Model predictive-based reset gain-scheduling dynamic control law for polytopic LPV systems

ISA Trans. 2018 Oct:81:132-140. doi: 10.1016/j.isatra.2018.08.006. Epub 2018 Aug 11.

Abstract

This paper proposes a novel systematic approach for designing a reset gain-scheduling dynamic controller based on a model predictive method for a class of nonlinear systems represented by polytopic linear parameter varying models. The proposed design procedure involves offline and online steps. In the offline step, sufficient conditions of the gain-scheduling dynamic controller design in terms of linear matrix inequalities are derived through a novel D-stability region.

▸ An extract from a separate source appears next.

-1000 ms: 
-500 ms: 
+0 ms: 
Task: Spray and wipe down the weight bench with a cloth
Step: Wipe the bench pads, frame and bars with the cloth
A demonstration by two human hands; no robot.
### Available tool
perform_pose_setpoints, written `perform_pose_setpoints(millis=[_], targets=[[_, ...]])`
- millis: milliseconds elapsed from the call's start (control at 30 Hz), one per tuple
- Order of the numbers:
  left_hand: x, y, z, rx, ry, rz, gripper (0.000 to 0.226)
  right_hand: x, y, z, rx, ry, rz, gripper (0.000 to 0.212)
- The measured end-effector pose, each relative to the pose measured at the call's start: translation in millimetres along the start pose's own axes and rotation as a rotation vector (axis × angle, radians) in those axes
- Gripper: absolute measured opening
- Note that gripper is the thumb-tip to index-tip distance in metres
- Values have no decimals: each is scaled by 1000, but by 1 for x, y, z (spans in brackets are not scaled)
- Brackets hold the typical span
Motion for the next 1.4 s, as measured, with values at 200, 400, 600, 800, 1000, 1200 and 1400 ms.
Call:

Thus, the feedback gain vertices are computed by the convex optimization techniques. Then in the online step, based on a predefined reset set, an affine after reset value function for the controller states is optimally selected by solving a generalized Eigenvalue problem. Also, the temporal regulation technique is utilized to avoid Zeno solution problem. Finally, the merits of the proposed controller are demonstrated by applying it on a nonlinear continuous stirred tank reactor.

Keywords: Continuous stirred tank reactor (CSTR); D-stability; Dynamic controller; Gain-scheduling; Linear matrix inequality (LMI); Polytopic linear parameter varying (LPV) system; Reset control.